As big a fan as I am of step mashing I would suggest for your first AG (or your second if you are hellbent) that you stay simple and single infuse at 65 so you have a point of reference. Step mashing is easy, ag is easy, decoction is easy but knowing what and why are really important things for successful happy brewing.

It's not so much about baby steps or run before you can walk - it's simply understanding how the theory reveals itself in practice and to do that, you need benchmarks.

To directly answer your question though I have ramped, infused and decocted to whichever step and found similar results. The main difference is decoction and only in terms of toasty melanoiden yum flavours. Attenuation, body, finish all anecdotally similar.


----------



## Online Brewing Supplies (31/10/14)

Really its about understanding the basic science and then applying it practically.
You aint going to learn it quickly from here but some brewing experience and a good pallet will get you on the way.
Nev


----------



## Nizmoose (31/10/14)

manticle said:


> As big a fan as I am of step mashing I would suggest for your first AG (or your second if you are hellbent) that you stay simple and single infuse at 65 so you have a point of reference. Step mashing is easy, ag is easy, decoction is easy but knowing what and why are really important things for successful happy brewing.
> 
> It's not so much about baby steps or run before you can walk - it's simply understanding how the theory reveals itself in practice and to do that, you need benchmarks.
> 
> To directly answer your question though I have ramped, infused and decocted to whichever step and found similar results. The main difference is decoction and only in terms of toasty melanoiden yum flavours. Attenuation, body, finish all anecdotally similar.

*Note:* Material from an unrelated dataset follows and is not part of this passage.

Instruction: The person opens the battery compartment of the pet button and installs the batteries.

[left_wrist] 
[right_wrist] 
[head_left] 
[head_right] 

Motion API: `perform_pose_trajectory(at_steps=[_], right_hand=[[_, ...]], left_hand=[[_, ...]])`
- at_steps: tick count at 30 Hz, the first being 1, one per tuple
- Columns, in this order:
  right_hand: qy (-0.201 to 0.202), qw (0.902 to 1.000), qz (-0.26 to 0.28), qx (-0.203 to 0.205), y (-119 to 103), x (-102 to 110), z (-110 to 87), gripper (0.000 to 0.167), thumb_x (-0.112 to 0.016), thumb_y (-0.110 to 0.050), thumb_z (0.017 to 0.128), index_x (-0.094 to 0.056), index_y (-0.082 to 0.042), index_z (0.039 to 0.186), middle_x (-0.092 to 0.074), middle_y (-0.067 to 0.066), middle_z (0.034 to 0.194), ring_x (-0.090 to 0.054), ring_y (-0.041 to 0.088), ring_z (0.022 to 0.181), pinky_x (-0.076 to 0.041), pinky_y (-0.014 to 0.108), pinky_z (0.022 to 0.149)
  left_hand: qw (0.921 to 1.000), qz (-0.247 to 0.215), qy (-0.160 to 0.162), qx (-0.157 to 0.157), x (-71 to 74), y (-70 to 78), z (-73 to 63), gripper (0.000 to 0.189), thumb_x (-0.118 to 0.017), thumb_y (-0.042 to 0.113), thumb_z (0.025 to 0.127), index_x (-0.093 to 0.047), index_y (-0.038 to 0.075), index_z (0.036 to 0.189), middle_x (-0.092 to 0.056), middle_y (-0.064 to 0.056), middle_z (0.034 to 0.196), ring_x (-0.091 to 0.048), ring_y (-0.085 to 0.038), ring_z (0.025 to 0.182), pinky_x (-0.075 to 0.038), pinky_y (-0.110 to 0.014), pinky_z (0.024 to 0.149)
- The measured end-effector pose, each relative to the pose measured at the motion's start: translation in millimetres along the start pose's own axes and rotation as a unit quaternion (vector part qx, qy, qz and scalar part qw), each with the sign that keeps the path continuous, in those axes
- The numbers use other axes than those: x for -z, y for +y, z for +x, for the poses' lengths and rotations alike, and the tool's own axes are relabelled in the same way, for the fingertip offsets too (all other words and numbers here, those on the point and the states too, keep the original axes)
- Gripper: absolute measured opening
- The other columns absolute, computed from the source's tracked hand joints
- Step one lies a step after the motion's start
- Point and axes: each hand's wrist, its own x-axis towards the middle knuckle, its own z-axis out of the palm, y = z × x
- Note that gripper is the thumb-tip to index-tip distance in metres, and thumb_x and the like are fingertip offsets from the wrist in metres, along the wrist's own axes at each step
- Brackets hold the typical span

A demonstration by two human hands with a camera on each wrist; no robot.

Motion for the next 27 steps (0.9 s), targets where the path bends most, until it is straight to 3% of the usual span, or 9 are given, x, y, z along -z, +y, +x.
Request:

Online Brewing Supplies said:


> Really its about understanding the basic science and then applying it practically.
> You aint going to learn it quickly from here but some brewing experience and a good pallet will get you on the way.
> Nev


Completely agree with you guys and I really am not the jump in the deep end sort of person but I do read and read and read before I do things and I never do things before I know as much as I feel I can about the process. My other hobby is cars and my study science so I guess it comes from that. With a car I really don't like touching things until I know all about what I'm pulling apart. I do the same for brewing and it has served me well. My first batch ever by myself was an extract batch with a hop boil and steeping grains. A lot of people don't recommend jumping ahead like that but the amount of research I did before made me feel I knew what I was doing and more importantly why. To date its the best batch I've made. Also I agree with the practical experience thing as well but as I research more on mash temps I think I'll be happy to give three steps a go for my first AG. I don't like doing it the easy way if I know I can do it the better way I guess


----------



## manticle (1/11/14)

Go for it mate. Just try a single infusion at some point so you understand the practical difference.


----------



## Nizmoose (8/11/14)

Cheers for the advice manticle I definitely will do it hopefully to a similar recipe to see the difference, I did my batch today, first AG and I did my steps almost perfectly, missed the 72 degree by 2. Threads here if anyones interested 

http://aussiehomebrewer.com/topic/83524-nizmoose-makes-the-ag-leap/page-2#entry1237777


----------



## Ducatiboy stu (8/11/14)

manticle said:


> Go for it mate. Just try a single infusion at some point so you understand the practical difference.


Yep. The only way to learn. 

And only make 1 or 2 changes next time, be that ingredients or mash schedule. That way you will get a good idea of how simple change will affect your beer.

Even the diff from mashing at 65*c to 68-69*c can change your beer noticably


----------